Google cloud direct connect services can get you online fast. This is a great option for businesses who need to scale quickly, or who don’t require as much storage. As a user, you’re always paying for exactly what you use, ensuring you aren’t shelling out dollars for unused resources. You can see examples of cloud computing all around you: from your Gmail inbox to your backed-up cloud photos in iCloud and DropBox. Everyone from gaming companies like Origin to video streaming services like Netflix revolves around cloud computing as per this Cloud Contact Center Services explained for our article.

“SADA Systems recently surveyed 200+ IT managers and found that 84% of them are using public cloud infrastructure today, as opposed to corporate data centers,” says Brian Jackson, the director of inbound marketing at Kinsta. “Cloud [computing providers] have all seen huge growth quarter after quarter as they compete for the same piece of the pie. Ten years from now there won’t be any need for businesses to use corporate data centers or in-house infrastructure for web hosting.”
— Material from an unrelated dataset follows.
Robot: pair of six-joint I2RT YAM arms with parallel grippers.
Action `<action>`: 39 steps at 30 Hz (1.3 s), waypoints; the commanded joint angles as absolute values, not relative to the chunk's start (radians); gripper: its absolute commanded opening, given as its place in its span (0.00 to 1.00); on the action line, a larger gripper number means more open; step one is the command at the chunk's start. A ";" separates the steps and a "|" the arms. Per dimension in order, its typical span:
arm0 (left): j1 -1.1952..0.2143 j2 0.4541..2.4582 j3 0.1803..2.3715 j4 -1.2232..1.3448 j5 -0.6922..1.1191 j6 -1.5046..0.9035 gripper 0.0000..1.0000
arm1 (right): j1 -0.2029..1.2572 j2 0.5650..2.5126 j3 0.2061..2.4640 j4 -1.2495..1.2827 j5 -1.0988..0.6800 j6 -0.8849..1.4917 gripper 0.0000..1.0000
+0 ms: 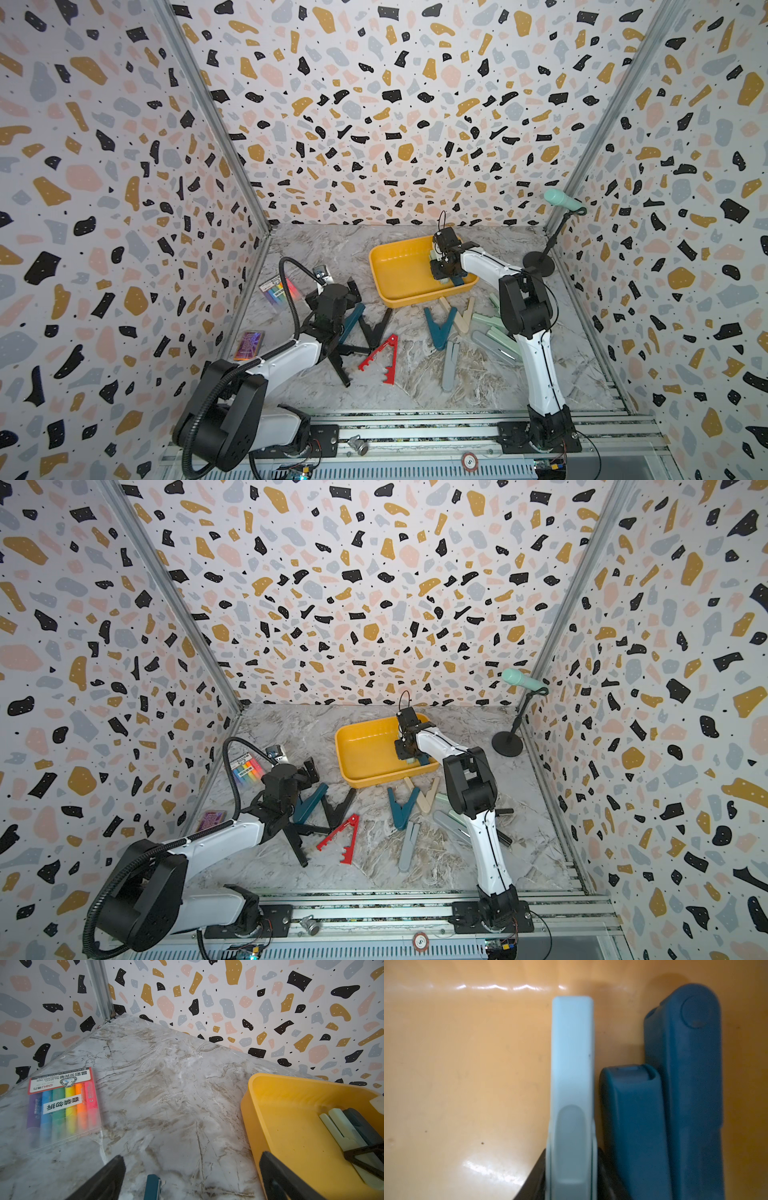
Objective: Put the pruning pliers into the storage box
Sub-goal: Place the pruning pliers in the storage box.
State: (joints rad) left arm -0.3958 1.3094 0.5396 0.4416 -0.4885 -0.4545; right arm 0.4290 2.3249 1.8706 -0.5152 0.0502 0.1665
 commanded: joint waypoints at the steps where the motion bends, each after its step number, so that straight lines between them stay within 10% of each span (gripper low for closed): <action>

For now, however, cloud computing is the stronghold of the Web. The infrastructure needed to support cloud computing alone comprises more than one-third of all IT spending in the entire world. Other research predicts that one-third of enterprise IT spending will be on cloud services and hosting.

Decentralized Hosting

Once upon a time, hosting was highly centralized. And to some degree, that’s how it is today. Whenever a user visits a web page, they connect to a single server and that content is downloaded. However, this isn’t realistically convenient or scalable long-term. Website owners circumvent this problem by implementing content delivery networks that make it easy to access content from anywhere in the World, even if the user is far from servers where that website’s data is stored depending on the Cloud Storage Provider you choose.

The decentralized web is referred to as Web 3.0. With a decentralized system, building hosting services do not depend on one central organization. However, decentralized hosting is a new concept, and fairly undeveloped. In its current form, technology limits this concept, and it looks very much like cloud hosting. However, server hosting is essentially a major transformation of the existing computing models today. Blockchain technology will power the ability to use decentralized processes, like data storage, computing, and operating. In this case, instead of a major hosting company assuming the bulk of the responsibility, it would be shared with multiple servers, or by using a peer-to-peer model of distribution.

Today, WordPress alone powers one-third of all existing websites. If you already have a successful website, and have put hundreds of hours into avoiding WordPress blog mistakes and cultivating a following, the idea of decentralized hosting might seem scary to you: after all, you rely on your host and don’t want your host to have to rely on others. However, many people believe that decentralized hosting could bring people together and force them to act in a fair way towards one another, with benefits for everyone involved. Decentralized hosting could increase Web performance up to 600% according to some tests, and reduce server crashes and hacks.

Either way, it’s imperative that you research WordPress hosting plans and see what suites your needs best.

Published in partnership with DreamHost.